Bundestag member Oliver Krischer noted that while Germany is miles ahead of the U.S. in various aspects of shifting to clean energy, it lags far behind the U.S. and also other European Union countries in attention and resources given to smart grid improvements. Many major U.S. cities, including Chicago, San Diego, Tempe and Washington D.C. have smart grid pilot projects underway. Though these initiatives have had their share of setbacks, they offer the promise of allowing many residents to tailor their energy use to times of day when demand is lowest and to be rewarded financially for their efforts.
“Many energy companies are asking for smart grid standards, but the [German] government doesn’t seem willing to do this work,” said Krischer, a Green Party member. “It’s not a technical problem, it’s a political problem.”
An August story in Green Tech Media explained the reluctance of European utilities to invest in smart grid technology in the near-future, but projected a positive outlook in the longer term:
Consulting firm Steria Mummert polled 100 German utility executives and found that only half of them wanted to spend money on smart grid between now and 2014. That’s compared to three-quarters who planned to spend on renewable energy, and 30 percent that planned to spend on conventional fossil fuel sources like natural gas…Over the long haul, Europe’s smart grid spending is expected to grow to €6.8 billion ($8.3 billion) per year by 2016, GTM Research predicts, as national smart meter mandates, grid improvements and utility IT overhauls grow to match the increasingly complex needs of Europe’s green power and energy efficiency mandates.

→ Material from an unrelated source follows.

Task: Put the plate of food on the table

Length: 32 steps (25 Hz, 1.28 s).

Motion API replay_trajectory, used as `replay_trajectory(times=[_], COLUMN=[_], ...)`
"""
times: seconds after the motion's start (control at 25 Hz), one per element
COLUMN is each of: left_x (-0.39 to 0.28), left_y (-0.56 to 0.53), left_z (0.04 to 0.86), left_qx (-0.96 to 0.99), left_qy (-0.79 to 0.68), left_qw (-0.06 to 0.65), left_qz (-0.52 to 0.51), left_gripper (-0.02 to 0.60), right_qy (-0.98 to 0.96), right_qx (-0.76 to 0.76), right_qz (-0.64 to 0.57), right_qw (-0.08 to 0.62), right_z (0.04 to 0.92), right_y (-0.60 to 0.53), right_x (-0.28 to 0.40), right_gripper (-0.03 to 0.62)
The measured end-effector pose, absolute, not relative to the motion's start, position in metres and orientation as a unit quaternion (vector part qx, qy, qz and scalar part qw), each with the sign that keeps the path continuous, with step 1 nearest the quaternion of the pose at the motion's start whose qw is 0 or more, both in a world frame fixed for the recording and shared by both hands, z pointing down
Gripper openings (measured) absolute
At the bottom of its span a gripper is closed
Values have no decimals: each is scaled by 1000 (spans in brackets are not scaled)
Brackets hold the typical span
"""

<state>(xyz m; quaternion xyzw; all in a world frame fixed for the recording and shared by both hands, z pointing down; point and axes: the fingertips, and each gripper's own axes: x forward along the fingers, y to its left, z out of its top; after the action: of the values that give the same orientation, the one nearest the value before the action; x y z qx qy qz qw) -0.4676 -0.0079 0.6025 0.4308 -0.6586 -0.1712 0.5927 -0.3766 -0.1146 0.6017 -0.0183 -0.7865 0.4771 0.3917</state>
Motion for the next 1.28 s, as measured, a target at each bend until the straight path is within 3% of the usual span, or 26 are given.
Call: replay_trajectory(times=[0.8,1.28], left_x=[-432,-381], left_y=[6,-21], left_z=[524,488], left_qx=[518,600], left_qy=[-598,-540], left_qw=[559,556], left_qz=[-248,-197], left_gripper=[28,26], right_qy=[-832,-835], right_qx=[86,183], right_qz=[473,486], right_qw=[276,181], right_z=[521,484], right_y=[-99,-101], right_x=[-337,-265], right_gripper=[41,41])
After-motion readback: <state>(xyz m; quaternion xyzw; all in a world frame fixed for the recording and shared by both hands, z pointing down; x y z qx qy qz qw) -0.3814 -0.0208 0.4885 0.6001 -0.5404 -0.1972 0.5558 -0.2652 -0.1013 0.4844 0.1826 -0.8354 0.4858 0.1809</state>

Meanwhile, clean energy advocates in Germany — where more than a million individual households and businesses have solar panels installed on their roofs and properties — say the grid must be upgraded to better facilitate two-way electricity transmission, so , for instance, a farmer with solar panels on his house and barn needs to be able to efficiently send energy back to the grid when the sun is shining, along with receiving energy when it is not.
Germany’s famous (and currently somewhat embattled) feed-in tariff program has pushed the widespread installation of solar panels that ultimately means a robust network of decentralized distributed generation.
The U.S. lacks a feed-in tariff like the one in Germany. England has a less-ambitious program, wherein people are paid a fixed rate for years for the renewable energy they generate. Some U.S. residents and institutions can essentially be paid for the solar or other renewable energy they produce through net-metering programs, which vary by state and have not been implemented as widely as many advocates would like.
Installation of solar panels and small wind turbines at individual homes or businesses is far less common in the U.S., so upgrades for more efficient two-way flow of electricity have not necessarily been a significant priority in the U.S. yet. But that could change if distributed generation continues to get more popular.
“There are upgrades required for the transmission grid regardless – the grid as it currently stands needs upgrades for reliability to make sure the lights stay on, to make sure costs stay low,” said Borgia. “Having a more robust electric grid means making sure power can be delivered to us more efficiently and more quickly – the upgrades need to be made just to make sure the grid keeps working. In addition we need these long-distance transmission lines to bring renewables into the grid, and other changes to the grid and policy, to make sure we have a clean energy future based on renewables.”